STORIA DELLA CASA BATLLÓ

Ma chi era il signor Batlló? Il signore era un’industriale tessile molto facoltoso che comprò la casa nel 1903 e lasciò totale carta bianca al giovane Gaudí per la sua costruzione. A lui dobbiamo la realizzazione di questa meraviglia e possiamo solo invidiarlo per aver avuto il privilegio di aver abitato qui.

Questa casa, insieme alla vicina casa Amatller (opera dell’architetto Josep Puig i Cadafalch), casa Lleó Morera (di Lluís Domènech i Muntaner), casa Mulleras (Enric Sagnier) e casa Josefina Bonet (Marcel-li Coquillat) fa parte del cosiddetto isolato della discordia. Questo termine è stato coniato per contraddistinguere queste case vicine tra loro, tutte riformate da architetti modernisti e tutte diversissime tra loro.

La casa non è più in mano alla famiglia Batlló dagli anni 50, ma il nome è rimasto assicurando alla famiglia una imperitura memoria. E’ diventata recentemente patrimonio UNESCO e nel 2021 ha vinto un prestigioso premio come monumento più bello al mondo.

interni casa batlló
lucernario casa batlló

NUOVE AGGIUNTE DOPO IL RESTAURO

Alla fine della visita della casa Batlló sono state aggiunte alcune attrazioni volte a fondere l’architettura e le arti visuali moderne con il resto della visita. Scendendo le scale si può ammirare la nuova scala di Kengo Kuma che attraverso delle catenine di ferro sapientemente accostate le une alle altre riproduce il movimento ondulatorio delle onde del mare.

Prima di entrare nel nuovo negozio ricreato per l’occasione invece, ci attende uno spettacolo audiovisuale che dura 3 minuti e mezzo dell’artista Refik Anadol. L’idea è quella di viaggiare nella mente di Gaudí attraverso un’esperienza di realtà aumentata a 360°.

SENSAZIONI ALLA FINE DELLA VISITA

E’ una casa che non ha certo bisogno di presentazioni. E’ normale che abbia un costo proporzionale alla meraviglia che racchiude. Lasciatemi dire però che a mio parere si tratta di un prezzo esagerato che impedisce a molte persone di visitarla, il che è un vero peccato!
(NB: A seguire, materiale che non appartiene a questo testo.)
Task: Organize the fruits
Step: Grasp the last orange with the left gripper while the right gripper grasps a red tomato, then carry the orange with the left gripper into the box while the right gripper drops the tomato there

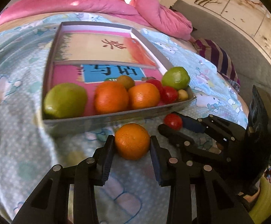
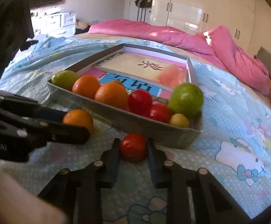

A questo bisogna aggiungere il fatto che viene permesso a gruppi di persone troppo numerosi di accedere alla visita in varie fasce orarie. Ci sono addirittura tre tipi d’ingressi diversi che ti permettono di vedere parti diverse della casa (in sostanza più paghi più puoi vedere).

Sono rimasta a bocca aperta quando ho scoperto che addirittura hanno aggiunto una specie di photo booth dove per la modica cifra di 12 euro ti puoi far fare una foto ricordo da sola in uno dei balconi della casa….!!!! La sensazione finale è che si sia perso un pò il senso della visita e che sia più un modo per battere cassa.

Ciononostante, non mi sognerei mai di dirvi di non andare! La casa è un gioiello di valore inestimabile. Per quanto sia conosciutissima e tutti abbiamo idea di com’è, fino a quando non entri non apprezzi fino in fondo tutti i dettagli dell’universo gaudiano.

E voi cosa ne pensate?Ritenete anche voi che il prezzo di ingresso sia scandalosamente alto o vi sembra un prezzo giusto per l’opera meravigliosa di Gaudí? Vi aspetto come sempre nei commenti!